A few days after his fine top-10 on “La Primavera”, Arnaud Démare got to ride on Flemish roads for the first time this season on Wednesday, in the Brugge-De Panne Classic. As expected, the race ended with a hectic sprint, and the former French champion had to settle for sixth place on the finish line. He’ll next line up in Ghent-Wevelgem on Sunday.
Although the Scheldeprijs has acquired the nickname of “world championship of sprinters”, the Classic Brugge-De Panne could also be considered as such. On completely flat terrain, without cobblestones or bergs, there was no doubt about the outcome of this WorldTour event. Therefore, quite logically, there were not many riders willing to take the lead at the start. Only Enrico Battaglin (Bardiani-CSF-Faizanè), Dimitri Peyskens (Bingoal Pauwels Sauces WB) and Jens Reynders (Sport Vlaanderen-Baloise) eventually found the courage to break away in the very first minutes. While the bunch initially gave them a bit of a lead, it then maintained the gap at around four minutes for much of the day. “Hardly anything happened until the last ten kilometres,” said Frédéric Guesdon. “The breakaway didn’t get much of a margin, and the pace behind wasn’t really fast. It was just about controlling. So, it was pretty quiet, even if we had to be very careful because there were still some tricky parts on the circuit”. With two laps (or 90 kilometres) to go, the leading trio had only a two-minute lead. Within the peloton, the tension rose a little on exposed sections with fifty kilometres remaining. However, no split occurred, and the bunch tackled the last lap all together, one minute behind the breakaway. The latter was eventually caught twenty kilometres further.

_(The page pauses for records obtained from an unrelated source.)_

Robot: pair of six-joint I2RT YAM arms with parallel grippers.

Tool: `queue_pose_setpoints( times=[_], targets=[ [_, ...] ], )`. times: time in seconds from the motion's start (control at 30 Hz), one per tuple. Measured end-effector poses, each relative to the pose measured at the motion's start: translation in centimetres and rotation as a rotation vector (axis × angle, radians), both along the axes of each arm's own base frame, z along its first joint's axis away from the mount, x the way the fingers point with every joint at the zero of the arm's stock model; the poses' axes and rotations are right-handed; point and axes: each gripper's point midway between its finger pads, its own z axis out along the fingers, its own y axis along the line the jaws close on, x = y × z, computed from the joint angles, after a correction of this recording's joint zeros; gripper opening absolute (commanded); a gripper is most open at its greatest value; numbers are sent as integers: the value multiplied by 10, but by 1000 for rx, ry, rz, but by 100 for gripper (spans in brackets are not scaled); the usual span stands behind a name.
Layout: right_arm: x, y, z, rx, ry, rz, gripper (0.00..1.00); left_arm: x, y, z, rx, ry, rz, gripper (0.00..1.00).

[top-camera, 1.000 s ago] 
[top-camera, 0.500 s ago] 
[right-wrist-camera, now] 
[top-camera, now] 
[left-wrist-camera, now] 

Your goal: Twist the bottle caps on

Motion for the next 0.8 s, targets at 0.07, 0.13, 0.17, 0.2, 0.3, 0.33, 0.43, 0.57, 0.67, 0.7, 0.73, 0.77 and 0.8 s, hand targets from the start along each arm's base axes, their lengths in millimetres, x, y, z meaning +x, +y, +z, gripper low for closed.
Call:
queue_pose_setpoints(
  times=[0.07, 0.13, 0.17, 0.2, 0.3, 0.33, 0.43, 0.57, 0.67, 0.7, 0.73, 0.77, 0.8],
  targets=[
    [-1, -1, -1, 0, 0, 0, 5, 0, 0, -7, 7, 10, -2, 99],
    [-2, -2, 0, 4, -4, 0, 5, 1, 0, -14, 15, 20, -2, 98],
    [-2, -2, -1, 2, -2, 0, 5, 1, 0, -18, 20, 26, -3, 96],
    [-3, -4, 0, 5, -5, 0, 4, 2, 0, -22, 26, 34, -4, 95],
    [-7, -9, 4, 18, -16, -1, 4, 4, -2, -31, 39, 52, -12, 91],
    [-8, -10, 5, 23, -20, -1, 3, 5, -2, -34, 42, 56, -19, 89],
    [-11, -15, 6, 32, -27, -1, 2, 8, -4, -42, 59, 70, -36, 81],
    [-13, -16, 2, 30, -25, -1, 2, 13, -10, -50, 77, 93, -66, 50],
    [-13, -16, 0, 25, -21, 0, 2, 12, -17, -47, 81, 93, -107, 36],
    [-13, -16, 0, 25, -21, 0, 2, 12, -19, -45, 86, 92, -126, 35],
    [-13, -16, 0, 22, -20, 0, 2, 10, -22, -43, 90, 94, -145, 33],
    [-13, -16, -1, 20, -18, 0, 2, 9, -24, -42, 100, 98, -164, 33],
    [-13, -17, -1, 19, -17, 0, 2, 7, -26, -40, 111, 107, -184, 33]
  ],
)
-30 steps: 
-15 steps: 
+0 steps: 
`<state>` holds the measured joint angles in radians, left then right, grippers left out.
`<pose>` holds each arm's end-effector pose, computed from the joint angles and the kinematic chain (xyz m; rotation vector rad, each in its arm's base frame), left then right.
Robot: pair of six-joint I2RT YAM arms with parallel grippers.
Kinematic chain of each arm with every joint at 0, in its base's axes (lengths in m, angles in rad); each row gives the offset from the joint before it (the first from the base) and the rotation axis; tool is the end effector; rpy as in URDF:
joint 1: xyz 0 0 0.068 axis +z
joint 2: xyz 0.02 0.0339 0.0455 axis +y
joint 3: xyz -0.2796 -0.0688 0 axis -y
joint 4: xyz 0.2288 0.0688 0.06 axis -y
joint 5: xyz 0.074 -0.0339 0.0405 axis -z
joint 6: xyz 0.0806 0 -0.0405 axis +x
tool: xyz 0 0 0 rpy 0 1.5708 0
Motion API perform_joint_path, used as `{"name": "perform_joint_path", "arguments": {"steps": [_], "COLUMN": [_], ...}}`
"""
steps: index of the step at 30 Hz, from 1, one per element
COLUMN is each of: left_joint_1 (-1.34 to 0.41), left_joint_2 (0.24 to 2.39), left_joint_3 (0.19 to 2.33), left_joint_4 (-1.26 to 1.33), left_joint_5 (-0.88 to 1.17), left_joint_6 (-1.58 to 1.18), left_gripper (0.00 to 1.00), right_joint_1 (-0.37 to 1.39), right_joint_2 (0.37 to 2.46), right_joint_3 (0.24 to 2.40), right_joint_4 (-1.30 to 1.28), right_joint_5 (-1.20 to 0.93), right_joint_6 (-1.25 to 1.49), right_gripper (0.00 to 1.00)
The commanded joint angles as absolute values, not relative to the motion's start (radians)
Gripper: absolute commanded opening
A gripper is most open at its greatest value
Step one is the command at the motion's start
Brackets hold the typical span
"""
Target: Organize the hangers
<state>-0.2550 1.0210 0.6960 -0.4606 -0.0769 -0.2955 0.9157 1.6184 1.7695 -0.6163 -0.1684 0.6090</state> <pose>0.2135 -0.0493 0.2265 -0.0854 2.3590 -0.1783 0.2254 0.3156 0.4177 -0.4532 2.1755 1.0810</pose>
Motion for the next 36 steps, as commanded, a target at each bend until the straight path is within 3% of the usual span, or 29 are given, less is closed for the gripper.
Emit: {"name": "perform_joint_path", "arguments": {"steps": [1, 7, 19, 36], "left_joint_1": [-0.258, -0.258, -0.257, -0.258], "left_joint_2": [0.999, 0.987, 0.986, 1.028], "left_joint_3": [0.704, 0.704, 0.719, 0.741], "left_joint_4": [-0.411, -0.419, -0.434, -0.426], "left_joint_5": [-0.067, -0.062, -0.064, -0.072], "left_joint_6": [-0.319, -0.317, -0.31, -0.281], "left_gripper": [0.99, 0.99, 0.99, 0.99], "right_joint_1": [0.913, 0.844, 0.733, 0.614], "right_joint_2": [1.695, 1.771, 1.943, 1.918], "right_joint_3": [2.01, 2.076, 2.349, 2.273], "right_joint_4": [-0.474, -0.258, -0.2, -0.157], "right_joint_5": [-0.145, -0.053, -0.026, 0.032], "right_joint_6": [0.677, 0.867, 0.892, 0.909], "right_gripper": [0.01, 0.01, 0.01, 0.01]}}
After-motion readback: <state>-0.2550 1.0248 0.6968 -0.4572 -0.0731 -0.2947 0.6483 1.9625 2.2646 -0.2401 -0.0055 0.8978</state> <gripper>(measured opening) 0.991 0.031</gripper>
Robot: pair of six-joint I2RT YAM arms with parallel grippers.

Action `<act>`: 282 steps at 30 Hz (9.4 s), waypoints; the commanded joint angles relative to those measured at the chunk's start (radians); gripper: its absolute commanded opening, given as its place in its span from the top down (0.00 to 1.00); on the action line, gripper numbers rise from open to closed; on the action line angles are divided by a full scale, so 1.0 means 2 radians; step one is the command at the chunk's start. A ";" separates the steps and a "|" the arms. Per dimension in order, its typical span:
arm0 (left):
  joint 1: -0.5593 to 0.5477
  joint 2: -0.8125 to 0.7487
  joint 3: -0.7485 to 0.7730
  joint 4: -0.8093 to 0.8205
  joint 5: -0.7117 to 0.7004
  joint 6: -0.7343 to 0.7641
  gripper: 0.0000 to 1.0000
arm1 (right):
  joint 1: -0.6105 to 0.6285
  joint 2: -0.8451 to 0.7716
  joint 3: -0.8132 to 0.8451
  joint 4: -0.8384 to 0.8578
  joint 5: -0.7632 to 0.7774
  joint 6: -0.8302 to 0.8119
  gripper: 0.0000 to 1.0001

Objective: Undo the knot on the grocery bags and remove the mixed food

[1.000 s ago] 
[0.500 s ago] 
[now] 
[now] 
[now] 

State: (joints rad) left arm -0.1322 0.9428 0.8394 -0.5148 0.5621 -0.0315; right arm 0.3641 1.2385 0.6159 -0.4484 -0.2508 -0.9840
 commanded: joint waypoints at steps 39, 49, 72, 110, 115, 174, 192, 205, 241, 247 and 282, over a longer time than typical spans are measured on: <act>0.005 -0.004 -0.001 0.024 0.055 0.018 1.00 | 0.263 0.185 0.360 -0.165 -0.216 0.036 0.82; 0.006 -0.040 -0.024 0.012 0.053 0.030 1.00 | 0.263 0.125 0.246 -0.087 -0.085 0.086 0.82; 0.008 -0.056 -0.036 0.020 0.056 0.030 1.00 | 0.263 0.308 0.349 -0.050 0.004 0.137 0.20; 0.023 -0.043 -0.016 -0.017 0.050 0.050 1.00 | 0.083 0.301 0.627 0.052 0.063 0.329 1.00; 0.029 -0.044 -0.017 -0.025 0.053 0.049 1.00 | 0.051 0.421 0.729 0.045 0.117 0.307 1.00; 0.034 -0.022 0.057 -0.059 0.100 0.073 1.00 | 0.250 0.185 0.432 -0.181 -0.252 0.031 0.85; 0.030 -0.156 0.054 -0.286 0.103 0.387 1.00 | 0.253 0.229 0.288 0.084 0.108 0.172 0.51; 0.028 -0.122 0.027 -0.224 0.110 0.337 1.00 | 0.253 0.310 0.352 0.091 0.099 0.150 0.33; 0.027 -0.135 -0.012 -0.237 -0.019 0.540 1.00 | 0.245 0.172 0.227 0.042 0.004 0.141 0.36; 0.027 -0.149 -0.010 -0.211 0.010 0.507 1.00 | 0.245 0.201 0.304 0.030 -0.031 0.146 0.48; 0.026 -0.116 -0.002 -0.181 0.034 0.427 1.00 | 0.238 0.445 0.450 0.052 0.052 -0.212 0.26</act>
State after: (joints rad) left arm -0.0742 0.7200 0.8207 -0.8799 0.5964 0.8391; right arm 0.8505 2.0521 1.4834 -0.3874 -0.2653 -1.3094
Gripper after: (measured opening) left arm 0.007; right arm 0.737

“We could have done better”, Frédéric Guesdon
Entering the last twenty kilometres, the Groupama-FDJ’s lead-out train moved back to the front of the pack following Clément Davy, and Arnaud Démare and his teammates then tried to stay up there. However, the fight became even harder in the last ten kilometres. “Given that everyone was fresh, and given the large number of sprinters here, we could expect a hectic sprint”, said Frédéric. “That’s what happened.” “The race was not intense, with not much wind”, confirmed Arnaud. “We knew that the circuit and the approach to the finish were very technical. We had to be in the front positions. However, we were too far at the decisive point. We were not where we wanted to be”. “We tried, but we did not follow the right wave”, added Frédéric Guesdon. In the last two kilometres, the French sprinter then tried to make his way through in the streets of De Panne to give himself a chance to take part in the sprint. “With the small roads, the speed bumps, the traffic islands, it was difficult to move back up”, said Arnaud. “I was a bit far, and Ackermann also crashed in front of me. I had to do an effort at the flamme rouge to get back on the wheels”. “When you are not in the first wave, you are always at a disadvantage and forced to make a few small efforts that you should not make”, continued Frédéric. “It comes down to details at the end, and Arnaud surely missed this energy”.
Arnaud Démare managed to take part in the sprint, but not head-to-head with the front of the bunch and especially Tim Merlier, a winner today. He was able to come back to sixth place, but no more than that. “With the efforts I made before, I could not go faster,” he said. “We have mixed feelings because we came here for the victory after what Arnaud had shown on Sanremo”, concluded Frédéric. “We are a bit disappointed because this is the kind of race we want to win. I think we could have done better than sixth place, but it also depends on race circumstances…” The French sprinter is now expected on Sunday, in Ghent-Wevelgem.